Give back each line of the material that contains the word "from".
BEGIN
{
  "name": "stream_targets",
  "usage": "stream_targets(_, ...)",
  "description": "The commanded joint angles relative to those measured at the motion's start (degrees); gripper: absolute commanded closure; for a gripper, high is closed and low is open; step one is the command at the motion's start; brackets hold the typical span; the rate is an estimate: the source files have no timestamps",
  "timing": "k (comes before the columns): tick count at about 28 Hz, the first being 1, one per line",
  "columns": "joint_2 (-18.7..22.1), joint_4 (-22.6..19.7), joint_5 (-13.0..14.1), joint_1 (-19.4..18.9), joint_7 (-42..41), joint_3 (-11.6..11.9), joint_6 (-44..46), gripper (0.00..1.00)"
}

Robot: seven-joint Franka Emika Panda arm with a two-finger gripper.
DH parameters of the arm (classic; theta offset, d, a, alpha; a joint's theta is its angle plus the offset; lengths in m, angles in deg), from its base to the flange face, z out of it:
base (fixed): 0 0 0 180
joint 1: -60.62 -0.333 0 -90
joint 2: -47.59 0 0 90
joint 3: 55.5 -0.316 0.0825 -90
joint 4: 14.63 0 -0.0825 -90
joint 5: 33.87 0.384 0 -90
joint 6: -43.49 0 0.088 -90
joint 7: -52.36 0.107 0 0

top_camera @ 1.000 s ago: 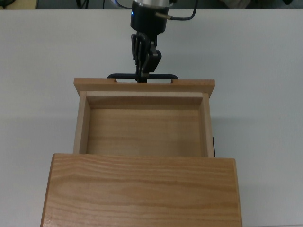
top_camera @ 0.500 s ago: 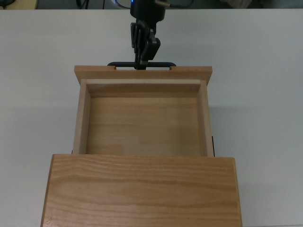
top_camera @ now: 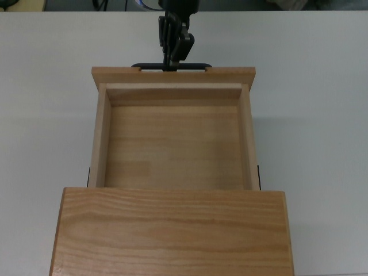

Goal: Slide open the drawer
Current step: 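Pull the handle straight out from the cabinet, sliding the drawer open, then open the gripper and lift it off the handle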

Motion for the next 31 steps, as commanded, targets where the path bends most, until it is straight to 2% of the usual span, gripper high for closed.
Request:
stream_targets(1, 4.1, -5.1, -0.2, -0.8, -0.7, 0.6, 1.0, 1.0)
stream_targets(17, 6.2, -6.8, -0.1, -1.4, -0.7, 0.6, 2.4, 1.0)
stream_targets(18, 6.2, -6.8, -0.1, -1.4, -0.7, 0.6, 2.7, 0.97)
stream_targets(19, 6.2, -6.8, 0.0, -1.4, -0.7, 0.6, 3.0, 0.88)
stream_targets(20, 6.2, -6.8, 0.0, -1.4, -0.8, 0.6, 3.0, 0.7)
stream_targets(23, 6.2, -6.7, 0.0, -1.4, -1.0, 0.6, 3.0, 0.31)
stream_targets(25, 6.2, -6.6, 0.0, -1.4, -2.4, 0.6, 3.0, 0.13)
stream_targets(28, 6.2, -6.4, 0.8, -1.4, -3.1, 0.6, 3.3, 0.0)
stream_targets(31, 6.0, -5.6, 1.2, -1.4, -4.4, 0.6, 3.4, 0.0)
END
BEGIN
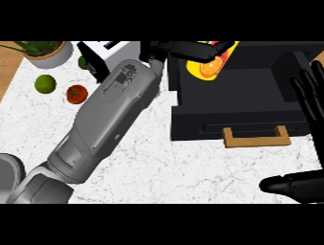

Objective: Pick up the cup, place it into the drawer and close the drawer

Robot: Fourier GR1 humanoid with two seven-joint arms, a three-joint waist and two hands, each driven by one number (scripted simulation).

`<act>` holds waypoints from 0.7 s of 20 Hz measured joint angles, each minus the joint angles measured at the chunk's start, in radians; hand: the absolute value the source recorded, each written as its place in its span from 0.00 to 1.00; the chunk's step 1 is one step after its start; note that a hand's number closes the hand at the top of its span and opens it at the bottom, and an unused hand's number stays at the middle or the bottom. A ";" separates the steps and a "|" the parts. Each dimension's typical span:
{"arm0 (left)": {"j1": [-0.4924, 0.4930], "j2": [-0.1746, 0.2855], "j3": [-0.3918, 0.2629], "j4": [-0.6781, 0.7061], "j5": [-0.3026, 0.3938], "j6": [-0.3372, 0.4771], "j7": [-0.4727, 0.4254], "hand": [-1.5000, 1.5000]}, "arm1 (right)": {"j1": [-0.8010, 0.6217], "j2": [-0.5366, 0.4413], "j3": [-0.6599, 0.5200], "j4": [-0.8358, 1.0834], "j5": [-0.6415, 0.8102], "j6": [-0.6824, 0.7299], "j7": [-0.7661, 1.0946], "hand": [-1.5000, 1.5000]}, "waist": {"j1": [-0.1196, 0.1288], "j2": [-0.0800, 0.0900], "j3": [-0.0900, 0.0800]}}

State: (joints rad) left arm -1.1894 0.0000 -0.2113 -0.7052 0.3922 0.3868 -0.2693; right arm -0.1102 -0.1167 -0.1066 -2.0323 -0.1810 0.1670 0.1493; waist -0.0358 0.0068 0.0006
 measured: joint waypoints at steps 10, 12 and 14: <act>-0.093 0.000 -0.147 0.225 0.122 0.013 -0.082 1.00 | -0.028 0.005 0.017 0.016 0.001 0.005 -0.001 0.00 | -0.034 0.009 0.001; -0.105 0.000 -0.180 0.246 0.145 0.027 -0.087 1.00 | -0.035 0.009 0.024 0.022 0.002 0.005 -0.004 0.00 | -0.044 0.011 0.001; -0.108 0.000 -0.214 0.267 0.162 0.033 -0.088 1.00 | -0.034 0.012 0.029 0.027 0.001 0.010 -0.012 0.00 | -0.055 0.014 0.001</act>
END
**RESPONSE TO THE TASK**
DH parameters of the arm (classic; theta offset, d, a, alpha; a joint's theta is its angle plus the offset; lengths in m, angles in deg), from its base to the flange face, z out of it:
Current step: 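Pull the handle straight out from the cabinet, sliding the drawer open, then open the gripper and lift it off the handle
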`<act>` holds waypoints from 0.7 s of 20 Hz measured joint angles, each minus the joint angles measured at the chunk's start, in radians; hand: the absolute value the source recorded, each written as its place in its span from 0.00 to 1.00; the chunk's step 1 is one step after its start; note that a hand's number closes the hand at the top of its span and opens it at the bottom, and an unused hand's number stays at the middle or the bottom. A ";" separates the steps and a "|" the parts. Each dimension's typical span:

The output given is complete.